Starting Guidelines and Hippocampal Head

  1. Begin drawing at approximately slice 136 (coronal view). In the coronal plane, white matter from the parahippocampal gyrus serves the inferior boundary and white matter from the alveus serves as the superior boundary. The gray matter of the pes hippocampus is situated between these two boundaries. If the superior boundary (white matter of the alveus) cannot be determined, the arch of white matter separating the hippocampus from the amygdala in the sagittal plane can used to estimate the boundary. Note: to accurately determine the starting point for hippocampal tracing, one should enlarge the sagittal view to at least 2x magnification, and make sure that the starting point is posterior to the white matter border of the alveus. Begin tracing on the most anterior coronal slice that is posterior to the alveus [See Fig. 1a for sagittal view]. In the coronal plane the most anterior hippocampal slice should outline into a triangular gray area (pes hippocampi), which enlarges as one moves posteriorly. Gray = Hippocampus [Fig. 1b].

    sagittal view of hippocampus
    Fig. 1a

    coronal view of hippocampus
    Fig. 1b

  2. Start at the most medial superior point and draw counter-clockwise for the right hemisphere, and clockwise for the left hemisphere (medial takes priority over superior). When the uncinate gyrus appears above the hippocampal fissure, always begin drawing at the most medial point, inferior to the hippocampal fissure [See Fig. 2a].

    uncinate gyrus
    Fig. 2a

  3. Always draw to the ventricle, unless there is clearly defined white matter separating the hippocampus and the inferior horn of the lateral ventricle. When drawing up to the ventricle, always include dark gray material (but not choroid plexus in the ventricle), but not black. Also note that sometimes the ventricle will be closed and look like gray matter - this should not be included as hippocampal gray matter [See Fig. 3a for exception].

    Fig. 3a

  4. Maintain the "roundness" of the hippocampus inclusive of blurry white matter, until a clearly defined white border is encountered.
  5. If ever uncertain about possible exclusivity of a region, refer to anterior and posterior brain slice, to determine the shape of the developing hippocampus [See Fig. 4a and 4b].
ambiguous border clear border
Fig. 4a: Anterior slice Fig. 4b: Posterior slice shows clearly defined border
  1. If there is no clearly defined superior border of the hippocampus, follow the ventricle until the most medial point, and then draw a straight line to the uncinate gyrus. Finally, follow the gray matter down to the starting point [See Fig. 5a and 5b].
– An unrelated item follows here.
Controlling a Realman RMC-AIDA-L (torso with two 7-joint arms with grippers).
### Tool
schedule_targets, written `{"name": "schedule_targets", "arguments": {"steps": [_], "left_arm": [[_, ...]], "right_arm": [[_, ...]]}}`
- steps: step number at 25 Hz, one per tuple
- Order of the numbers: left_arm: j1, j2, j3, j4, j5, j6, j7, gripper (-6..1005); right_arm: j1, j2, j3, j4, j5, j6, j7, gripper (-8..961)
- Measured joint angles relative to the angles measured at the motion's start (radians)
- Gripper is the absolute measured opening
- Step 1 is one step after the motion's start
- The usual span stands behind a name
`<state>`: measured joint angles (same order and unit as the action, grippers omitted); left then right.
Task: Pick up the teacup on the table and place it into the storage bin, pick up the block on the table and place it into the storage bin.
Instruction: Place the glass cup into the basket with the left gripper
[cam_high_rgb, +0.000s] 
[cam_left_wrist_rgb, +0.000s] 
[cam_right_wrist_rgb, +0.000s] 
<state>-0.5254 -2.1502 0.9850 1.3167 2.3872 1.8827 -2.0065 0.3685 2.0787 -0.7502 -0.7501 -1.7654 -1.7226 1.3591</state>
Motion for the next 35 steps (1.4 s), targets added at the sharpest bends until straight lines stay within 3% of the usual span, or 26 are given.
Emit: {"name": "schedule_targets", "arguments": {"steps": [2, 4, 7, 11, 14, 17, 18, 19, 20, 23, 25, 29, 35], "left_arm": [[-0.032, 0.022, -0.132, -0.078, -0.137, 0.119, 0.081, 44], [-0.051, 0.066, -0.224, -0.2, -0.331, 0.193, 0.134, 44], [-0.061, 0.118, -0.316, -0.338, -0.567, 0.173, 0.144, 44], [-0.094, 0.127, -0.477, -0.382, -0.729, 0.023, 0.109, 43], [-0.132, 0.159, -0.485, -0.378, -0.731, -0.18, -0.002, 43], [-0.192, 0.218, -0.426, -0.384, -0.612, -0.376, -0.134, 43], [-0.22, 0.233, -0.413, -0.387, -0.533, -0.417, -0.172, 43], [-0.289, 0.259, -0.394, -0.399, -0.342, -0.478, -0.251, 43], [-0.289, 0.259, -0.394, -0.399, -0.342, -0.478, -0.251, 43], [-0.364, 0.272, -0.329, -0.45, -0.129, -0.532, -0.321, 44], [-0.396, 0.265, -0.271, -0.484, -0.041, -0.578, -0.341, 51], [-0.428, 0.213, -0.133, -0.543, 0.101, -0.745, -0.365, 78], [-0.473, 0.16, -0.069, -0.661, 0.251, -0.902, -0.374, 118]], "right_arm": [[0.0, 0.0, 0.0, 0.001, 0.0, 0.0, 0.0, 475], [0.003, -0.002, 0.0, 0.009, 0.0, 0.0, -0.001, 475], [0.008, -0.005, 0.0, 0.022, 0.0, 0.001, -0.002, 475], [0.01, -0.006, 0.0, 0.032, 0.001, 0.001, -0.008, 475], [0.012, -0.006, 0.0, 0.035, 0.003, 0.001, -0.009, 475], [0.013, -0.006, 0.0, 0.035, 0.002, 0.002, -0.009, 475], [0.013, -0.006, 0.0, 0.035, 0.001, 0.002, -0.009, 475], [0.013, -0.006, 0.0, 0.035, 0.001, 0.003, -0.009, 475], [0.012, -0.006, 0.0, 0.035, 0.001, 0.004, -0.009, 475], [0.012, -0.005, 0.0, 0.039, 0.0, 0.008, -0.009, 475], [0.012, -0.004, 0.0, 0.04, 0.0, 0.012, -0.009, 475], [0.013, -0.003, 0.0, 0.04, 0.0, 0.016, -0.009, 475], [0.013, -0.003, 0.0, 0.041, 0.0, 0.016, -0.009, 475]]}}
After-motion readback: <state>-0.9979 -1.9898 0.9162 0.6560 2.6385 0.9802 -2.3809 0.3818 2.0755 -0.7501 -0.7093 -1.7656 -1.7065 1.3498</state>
without contour line with contour line
Fig. 5a: Without contour line Fig. 5b: With contour line
  1. When digitations (wave-like wide round ridges) in the superior border of the hippocampus appear, always follow the contours closely and precisely (digitations will occur in anterior hippocampal regions only) [See Fig. 6a and 6b].

    without contour line with contour line
    Fig. 6a: Without contour line Fig. 6b: With contour line
  2. Once the triangular border has disappeared, begin drawing the contour at the most medial point (uncinate gyrus) and draw a straight line to the clearly defined inferior white border. This rule separates the subiculum from the CA1 region of the hippocampus as there is no clear boundary that separates the gray matter from the parahippocampal gyrus and subiculum from the hippocampus [See Fig. 7a].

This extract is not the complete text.